Updated

The White House has no imminent release date for the expected Pentagon report on where to relocate Guantanamo Bay detainees on American soil if it closes the U.S. military prison there.

The report, on the pros and cons of four U.S. prison facilities in three states, was expected to be released last week.

However, White House Press Secretary Josh Earnest said Friday that the plan, which President Obama will present to Congress, “will come relatively soon.”

“I can’t give you a more specific timing update,” he told reporters.

The facilities being reviewed by the Pentagon are the U.S. Disciplinary Barracks and Midwest Joint Regional Corrections Facility at Leavenworth, Kansas; the Consolidated Naval Brig, Charleston, South Carolina; the Federal Correctional Complex, which includes the medium, maximum and supermax facilities in Florence, Colorado; and the Colorado State Penitentiary II in Canon City, Colorado.

“We’re looking to have (the report) potentially soon,” Pentagon spokesman Cmdr. Gary Ross said Friday, according to the news website DefenseOne.com, but “nothingimminent.”

The Guantanamo facility was opened in the wake of the Sept. 11, 2001 terror attacks as an expedient move to get suspected terrorists off the battlefield.

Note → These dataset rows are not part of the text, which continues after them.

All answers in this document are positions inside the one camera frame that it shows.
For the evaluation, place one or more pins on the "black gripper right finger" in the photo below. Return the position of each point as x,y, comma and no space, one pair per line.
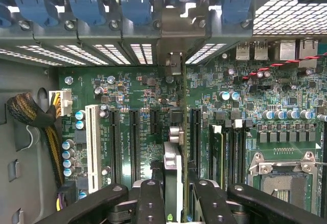
214,206

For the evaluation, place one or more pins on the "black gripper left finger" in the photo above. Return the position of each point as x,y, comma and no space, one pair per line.
148,203

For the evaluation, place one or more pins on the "empty black RAM slot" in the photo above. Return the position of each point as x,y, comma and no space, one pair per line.
236,157

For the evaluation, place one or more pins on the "long black expansion slot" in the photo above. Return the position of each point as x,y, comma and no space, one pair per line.
115,145
196,137
134,145

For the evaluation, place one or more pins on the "white PCI expansion slot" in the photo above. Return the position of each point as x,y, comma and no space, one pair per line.
93,145

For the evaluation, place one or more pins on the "short black expansion slot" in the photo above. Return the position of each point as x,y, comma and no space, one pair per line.
154,122

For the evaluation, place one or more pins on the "metal CPU socket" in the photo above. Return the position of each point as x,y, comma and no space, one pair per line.
283,178

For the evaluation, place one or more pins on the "green motherboard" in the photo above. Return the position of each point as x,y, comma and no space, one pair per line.
268,101

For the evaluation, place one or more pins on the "white power connector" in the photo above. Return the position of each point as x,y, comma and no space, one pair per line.
65,102

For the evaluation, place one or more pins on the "gray PC case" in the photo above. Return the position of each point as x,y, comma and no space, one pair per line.
25,145

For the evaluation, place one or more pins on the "silver USB port block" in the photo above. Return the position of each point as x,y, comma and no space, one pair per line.
251,50

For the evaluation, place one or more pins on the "silver ethernet port block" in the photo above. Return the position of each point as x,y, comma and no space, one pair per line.
299,51

Obama has vowed since his 2008 presidential campaign to close the facility, at the U.S. naval base in Guantanamo Bay, Cuba. He argues that keeping the 112 detainees remaining in the facility -- including some who have never had a trial -- is unjust and expensive.

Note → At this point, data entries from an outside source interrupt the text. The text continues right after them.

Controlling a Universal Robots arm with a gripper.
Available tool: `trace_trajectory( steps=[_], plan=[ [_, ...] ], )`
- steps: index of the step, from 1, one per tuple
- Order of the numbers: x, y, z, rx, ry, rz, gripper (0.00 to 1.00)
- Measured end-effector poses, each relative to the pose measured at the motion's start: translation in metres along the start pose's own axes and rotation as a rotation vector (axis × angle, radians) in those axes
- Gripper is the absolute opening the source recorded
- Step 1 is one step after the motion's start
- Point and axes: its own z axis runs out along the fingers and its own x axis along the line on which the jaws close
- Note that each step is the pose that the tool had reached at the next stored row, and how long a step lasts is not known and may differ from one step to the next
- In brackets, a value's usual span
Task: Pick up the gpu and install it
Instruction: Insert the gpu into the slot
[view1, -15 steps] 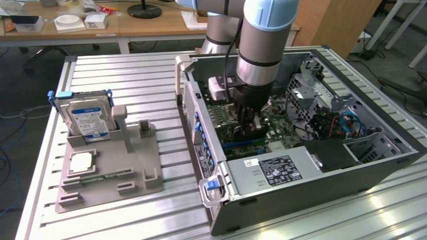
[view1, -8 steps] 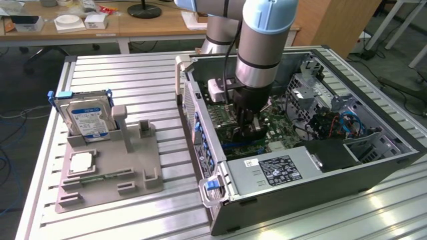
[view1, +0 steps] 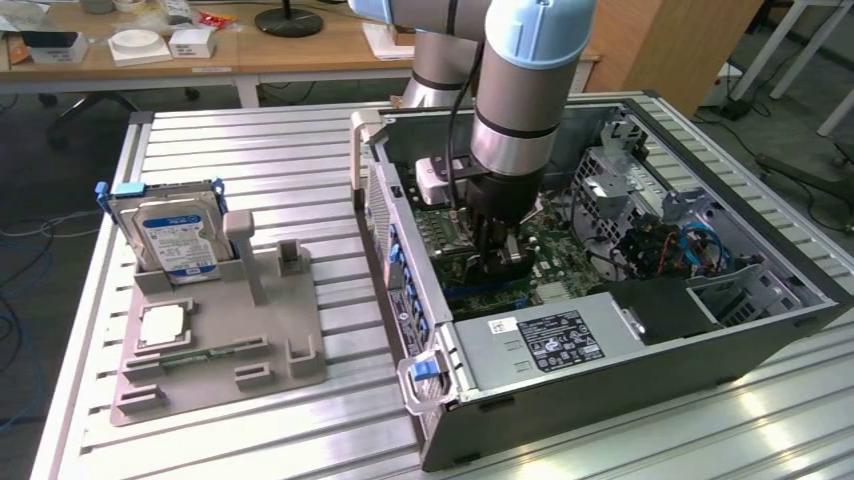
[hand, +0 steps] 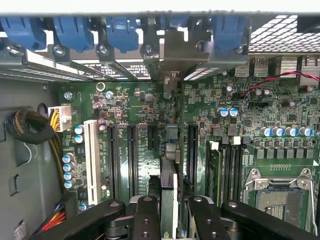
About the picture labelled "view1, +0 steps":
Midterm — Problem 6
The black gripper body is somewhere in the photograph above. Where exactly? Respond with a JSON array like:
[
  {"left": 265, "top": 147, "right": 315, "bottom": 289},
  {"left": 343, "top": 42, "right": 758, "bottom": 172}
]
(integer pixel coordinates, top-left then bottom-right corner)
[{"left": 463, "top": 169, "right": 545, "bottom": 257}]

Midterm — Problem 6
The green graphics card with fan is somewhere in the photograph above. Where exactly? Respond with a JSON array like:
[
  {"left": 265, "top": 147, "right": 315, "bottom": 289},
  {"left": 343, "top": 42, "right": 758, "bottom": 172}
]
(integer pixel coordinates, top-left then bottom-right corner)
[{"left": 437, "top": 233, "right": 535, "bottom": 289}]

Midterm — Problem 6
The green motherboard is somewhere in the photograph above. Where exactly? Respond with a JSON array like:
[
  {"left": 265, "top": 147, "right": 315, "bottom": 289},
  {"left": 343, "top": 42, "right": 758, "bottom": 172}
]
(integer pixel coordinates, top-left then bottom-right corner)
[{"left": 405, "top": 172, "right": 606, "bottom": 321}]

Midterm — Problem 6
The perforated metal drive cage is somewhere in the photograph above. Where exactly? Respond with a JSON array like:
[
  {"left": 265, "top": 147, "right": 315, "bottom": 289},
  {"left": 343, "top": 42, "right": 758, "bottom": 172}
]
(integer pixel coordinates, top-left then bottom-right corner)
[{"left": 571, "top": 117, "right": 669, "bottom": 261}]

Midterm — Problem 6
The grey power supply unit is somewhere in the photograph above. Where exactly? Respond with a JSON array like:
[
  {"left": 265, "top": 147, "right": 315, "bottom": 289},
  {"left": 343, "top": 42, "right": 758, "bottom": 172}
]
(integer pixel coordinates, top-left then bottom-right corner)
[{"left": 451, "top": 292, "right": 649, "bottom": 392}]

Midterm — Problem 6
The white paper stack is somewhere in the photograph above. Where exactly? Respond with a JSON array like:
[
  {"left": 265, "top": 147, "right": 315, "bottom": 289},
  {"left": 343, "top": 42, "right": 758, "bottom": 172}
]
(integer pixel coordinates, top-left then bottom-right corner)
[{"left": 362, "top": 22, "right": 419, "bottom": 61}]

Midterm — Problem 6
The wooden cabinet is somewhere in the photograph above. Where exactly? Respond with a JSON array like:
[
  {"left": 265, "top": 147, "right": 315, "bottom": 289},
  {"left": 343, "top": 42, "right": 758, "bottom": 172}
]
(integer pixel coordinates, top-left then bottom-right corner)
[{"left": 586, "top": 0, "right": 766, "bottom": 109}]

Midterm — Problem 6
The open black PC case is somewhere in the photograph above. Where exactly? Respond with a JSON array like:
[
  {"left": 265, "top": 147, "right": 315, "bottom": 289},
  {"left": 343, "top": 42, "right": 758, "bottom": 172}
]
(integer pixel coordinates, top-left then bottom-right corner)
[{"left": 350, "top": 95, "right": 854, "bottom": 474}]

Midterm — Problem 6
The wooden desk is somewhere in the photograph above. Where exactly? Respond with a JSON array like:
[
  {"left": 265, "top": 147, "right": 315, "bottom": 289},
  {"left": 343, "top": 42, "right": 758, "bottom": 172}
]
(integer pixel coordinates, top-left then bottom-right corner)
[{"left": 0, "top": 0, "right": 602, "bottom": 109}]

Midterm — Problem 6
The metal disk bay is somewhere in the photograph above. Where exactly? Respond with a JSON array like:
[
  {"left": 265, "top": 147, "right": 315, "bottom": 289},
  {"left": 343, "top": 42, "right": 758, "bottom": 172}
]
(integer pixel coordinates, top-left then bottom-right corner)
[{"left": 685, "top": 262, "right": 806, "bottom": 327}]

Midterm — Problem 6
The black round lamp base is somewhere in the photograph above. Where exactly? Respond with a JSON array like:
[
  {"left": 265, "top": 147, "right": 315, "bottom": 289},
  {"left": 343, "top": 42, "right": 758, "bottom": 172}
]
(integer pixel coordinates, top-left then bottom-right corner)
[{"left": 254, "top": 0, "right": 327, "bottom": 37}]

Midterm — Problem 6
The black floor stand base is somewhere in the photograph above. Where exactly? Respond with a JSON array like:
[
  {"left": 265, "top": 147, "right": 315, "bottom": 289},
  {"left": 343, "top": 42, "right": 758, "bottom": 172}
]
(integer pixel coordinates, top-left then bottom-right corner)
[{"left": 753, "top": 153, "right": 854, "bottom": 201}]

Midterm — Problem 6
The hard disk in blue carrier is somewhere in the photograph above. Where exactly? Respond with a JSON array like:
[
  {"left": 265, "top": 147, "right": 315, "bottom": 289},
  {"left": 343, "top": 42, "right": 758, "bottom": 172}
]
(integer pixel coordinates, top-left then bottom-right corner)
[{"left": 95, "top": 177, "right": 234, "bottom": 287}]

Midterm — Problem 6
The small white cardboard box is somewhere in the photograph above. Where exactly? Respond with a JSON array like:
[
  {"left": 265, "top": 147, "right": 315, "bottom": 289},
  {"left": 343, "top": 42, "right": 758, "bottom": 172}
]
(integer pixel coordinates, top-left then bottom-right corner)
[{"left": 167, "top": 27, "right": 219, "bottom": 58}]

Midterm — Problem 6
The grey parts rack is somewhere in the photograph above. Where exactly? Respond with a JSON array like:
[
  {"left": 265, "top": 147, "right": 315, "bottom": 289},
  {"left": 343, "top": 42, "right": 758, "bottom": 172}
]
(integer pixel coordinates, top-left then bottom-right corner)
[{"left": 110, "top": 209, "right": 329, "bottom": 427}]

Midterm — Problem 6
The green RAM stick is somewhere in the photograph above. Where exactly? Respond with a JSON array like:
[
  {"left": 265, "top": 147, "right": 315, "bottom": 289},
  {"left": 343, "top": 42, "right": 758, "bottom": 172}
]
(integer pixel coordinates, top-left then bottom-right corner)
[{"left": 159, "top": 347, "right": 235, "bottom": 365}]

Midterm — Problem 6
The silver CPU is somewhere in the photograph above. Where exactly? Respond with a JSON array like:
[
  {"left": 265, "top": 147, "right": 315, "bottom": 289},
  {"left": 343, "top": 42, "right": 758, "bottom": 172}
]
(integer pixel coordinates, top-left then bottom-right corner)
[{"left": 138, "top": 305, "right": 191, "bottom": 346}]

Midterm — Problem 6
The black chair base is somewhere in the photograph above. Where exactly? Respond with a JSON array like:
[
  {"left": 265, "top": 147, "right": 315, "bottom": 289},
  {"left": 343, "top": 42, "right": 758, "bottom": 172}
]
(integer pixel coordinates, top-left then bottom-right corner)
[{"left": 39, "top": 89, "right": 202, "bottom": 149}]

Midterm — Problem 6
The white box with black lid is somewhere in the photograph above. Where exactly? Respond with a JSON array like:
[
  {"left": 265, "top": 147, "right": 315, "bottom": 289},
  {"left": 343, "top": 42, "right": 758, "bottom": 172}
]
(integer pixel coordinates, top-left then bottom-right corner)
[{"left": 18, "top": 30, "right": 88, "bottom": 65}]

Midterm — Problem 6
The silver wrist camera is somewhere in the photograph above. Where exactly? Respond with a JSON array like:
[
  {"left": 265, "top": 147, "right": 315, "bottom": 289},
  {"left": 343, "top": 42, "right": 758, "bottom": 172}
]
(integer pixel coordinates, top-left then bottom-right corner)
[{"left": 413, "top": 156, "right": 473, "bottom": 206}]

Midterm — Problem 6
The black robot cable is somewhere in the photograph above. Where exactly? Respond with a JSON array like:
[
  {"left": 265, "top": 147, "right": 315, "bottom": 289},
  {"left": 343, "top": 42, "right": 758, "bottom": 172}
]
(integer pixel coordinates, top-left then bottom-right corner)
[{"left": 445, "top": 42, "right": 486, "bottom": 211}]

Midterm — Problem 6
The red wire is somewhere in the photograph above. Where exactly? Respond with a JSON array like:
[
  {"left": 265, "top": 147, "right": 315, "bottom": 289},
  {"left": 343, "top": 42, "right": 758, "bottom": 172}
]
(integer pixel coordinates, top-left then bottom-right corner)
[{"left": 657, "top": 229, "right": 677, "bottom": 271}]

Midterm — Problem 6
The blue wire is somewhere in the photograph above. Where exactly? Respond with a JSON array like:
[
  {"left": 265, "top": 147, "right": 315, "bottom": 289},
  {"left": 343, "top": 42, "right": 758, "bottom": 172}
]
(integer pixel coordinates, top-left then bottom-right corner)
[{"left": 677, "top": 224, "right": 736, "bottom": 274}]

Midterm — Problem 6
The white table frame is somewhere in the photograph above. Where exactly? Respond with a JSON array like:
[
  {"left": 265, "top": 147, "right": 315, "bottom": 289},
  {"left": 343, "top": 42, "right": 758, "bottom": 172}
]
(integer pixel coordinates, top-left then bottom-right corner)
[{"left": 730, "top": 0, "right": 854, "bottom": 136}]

However, his efforts have been repeatedly thwarted on Capitol Hill, particularly by Republicans who argue that bringing known terrorists onto American soil for trials and prison stays is too much of a national security risk.

Congress, in fact, passed a $607 billion, bipartisan defense policy bill last week that bans moving detainees to the United States -- a move similar to ones in recent years.

And the pending Pentagon report is being perceived as another sign that the president intends to close Guantanamo by executive order before he leaves office in January 2016.

Earnest has indicated twice in recent weeks that Obama might use executive action to get around Congress.

“I'm going to protect the ability of the president to use his authority that moves the country in the direction that he believes it should be headed, and particularly when it comes to an issue like … closing the prison at Guantanamo Bay,” Earnest said after the Senate vote.

The president would likely use executive authority to side-step Congress instead of trying to veto the Defense bill, considering the 91-to-3 Senate vote and a 370-58 House vote on its version of the legislation indicates Congress has enough support for a veto override.

In recent years, including fiscal 2014, Obama signed the bill but with a statement objecting to similar Guantanamo restraints.

The Associated Press contributed to this report.